You can make this game a lot more complicated but for the purposes of ease and ensuring a solid focus on language production and correct grammar usage, we would suggest playing it a few times like this before adding in extra roles.
If you’re thinking, “How can I relate this to grammar?”, then here are a few language points you can focus on:
Past simple and continuous
“What were you doing when Santa came to town?” “I was eating a mince pie when I heard something smash…” Make sure every student gives a convincing and correctly structured alibi.
Narrative tenses
“All the children were asleep.
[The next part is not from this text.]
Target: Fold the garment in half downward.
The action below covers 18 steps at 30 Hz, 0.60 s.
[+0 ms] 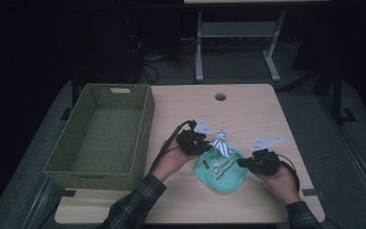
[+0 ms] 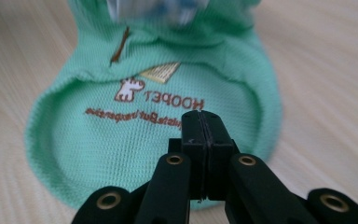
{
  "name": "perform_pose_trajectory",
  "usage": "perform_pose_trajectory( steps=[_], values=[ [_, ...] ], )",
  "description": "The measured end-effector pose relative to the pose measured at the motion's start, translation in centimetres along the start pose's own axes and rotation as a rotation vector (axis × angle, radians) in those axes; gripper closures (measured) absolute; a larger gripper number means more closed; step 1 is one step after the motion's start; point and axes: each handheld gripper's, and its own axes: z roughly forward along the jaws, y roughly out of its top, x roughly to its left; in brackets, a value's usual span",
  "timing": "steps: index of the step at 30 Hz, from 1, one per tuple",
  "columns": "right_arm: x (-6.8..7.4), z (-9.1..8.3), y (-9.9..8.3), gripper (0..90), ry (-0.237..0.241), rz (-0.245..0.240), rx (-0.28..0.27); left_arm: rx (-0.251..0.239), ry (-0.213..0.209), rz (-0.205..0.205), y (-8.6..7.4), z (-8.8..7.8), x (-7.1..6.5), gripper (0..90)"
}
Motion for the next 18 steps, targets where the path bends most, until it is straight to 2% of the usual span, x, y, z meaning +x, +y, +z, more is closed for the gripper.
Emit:
perform_pose_trajectory(
  steps=[9,14,18],
  values=[
    [0.4,-3.4,0.9,88.8,-0.010,-0.019,-0.095,0.037,-0.025,0.039,-0.1,1.5,-1.4,83.3],
    [1.5,-3.4,1.1,88.8,0.030,-0.036,-0.104,0.050,-0.031,0.041,-0.2,2.0,-1.8,82.9],
    [2.2,-2.1,1.0,88.8,0.065,-0.044,-0.069,0.039,-0.035,0.040,-0.1,1.8,-1.8,81.9]
  ],
)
Santa had just parked his sleigh when he received an alert through his snow globe…” Once your EAL students have got the idea of the game, give one of them the role of the narrator – probably the student who is always asking to play Naughty Elf to try to get out of doing their work!
Making predictions
Add a stage after the vote and ask students to predict what they think will happen tonight when they close their eyes again… “I think the Elf will break the teacher’s toy!”
Making deductions
“It must be Vlad because…” “I think it might be Ana because…” “It can’t be Mario!” Give students different modal phrases to use to extend their repertoire for making guesses.
Question tags
“It was you, wasn’t it?” “You believe me, don’t you?” “It can’t be the teacher, can it?” If you’re feeling brave, you could challenge your EAL students to use a question tag every time they say something (bound to put them off the game for a while if you’re sick of it). Alternatively, explain that you’re keeping a tally of their question tags and declare your question tag winners at the end.
Why not use a game of Naughty Elf to reinforce whatever grammar points you’ve covered recently? If you think of any other language focus that we could incorporate in this flexible grammar game, share it on the EAL Success Facebook group or tweet us. We’d love to hear your ideas!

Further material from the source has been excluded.